> [REQUIRED WORK] In your reply, reproduce the lines from the first one below to the line containing "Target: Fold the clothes", inclusive, exactly as they stand.

__________________________________________________

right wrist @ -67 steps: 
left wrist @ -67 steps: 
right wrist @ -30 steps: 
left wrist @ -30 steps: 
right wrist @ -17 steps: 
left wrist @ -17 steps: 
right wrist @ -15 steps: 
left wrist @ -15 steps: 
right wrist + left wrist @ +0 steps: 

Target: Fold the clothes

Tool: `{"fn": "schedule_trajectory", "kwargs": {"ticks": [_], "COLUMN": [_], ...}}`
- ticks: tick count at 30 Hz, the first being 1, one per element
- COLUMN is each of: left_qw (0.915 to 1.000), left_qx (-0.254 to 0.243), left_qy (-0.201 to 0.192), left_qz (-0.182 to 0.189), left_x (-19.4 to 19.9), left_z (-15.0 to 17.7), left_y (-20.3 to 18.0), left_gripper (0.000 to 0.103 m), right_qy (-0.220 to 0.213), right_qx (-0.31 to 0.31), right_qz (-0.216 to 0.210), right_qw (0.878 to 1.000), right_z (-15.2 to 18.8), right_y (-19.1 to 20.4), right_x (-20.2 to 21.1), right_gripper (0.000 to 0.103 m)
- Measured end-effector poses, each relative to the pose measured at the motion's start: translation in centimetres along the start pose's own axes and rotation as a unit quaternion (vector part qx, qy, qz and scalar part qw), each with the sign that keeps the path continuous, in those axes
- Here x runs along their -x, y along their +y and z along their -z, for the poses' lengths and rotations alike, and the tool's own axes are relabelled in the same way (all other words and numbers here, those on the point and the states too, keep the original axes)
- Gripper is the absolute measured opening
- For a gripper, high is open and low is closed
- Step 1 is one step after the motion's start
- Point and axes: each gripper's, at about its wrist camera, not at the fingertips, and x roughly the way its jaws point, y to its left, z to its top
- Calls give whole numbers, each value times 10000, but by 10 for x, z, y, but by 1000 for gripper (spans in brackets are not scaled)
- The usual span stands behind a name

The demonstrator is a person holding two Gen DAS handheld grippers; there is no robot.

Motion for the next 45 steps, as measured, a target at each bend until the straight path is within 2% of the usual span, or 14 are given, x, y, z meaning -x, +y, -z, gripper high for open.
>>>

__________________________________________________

> [SOLUTION FOR THIS PROBLEM]
right wrist @ -67 steps: 
left wrist @ -67 steps: 
right wrist @ -30 steps: 
left wrist @ -30 steps: 
right wrist @ -17 steps: 
left wrist @ -17 steps: 
right wrist @ -15 steps: 
left wrist @ -15 steps: 
right wrist + left wrist @ +0 steps: 

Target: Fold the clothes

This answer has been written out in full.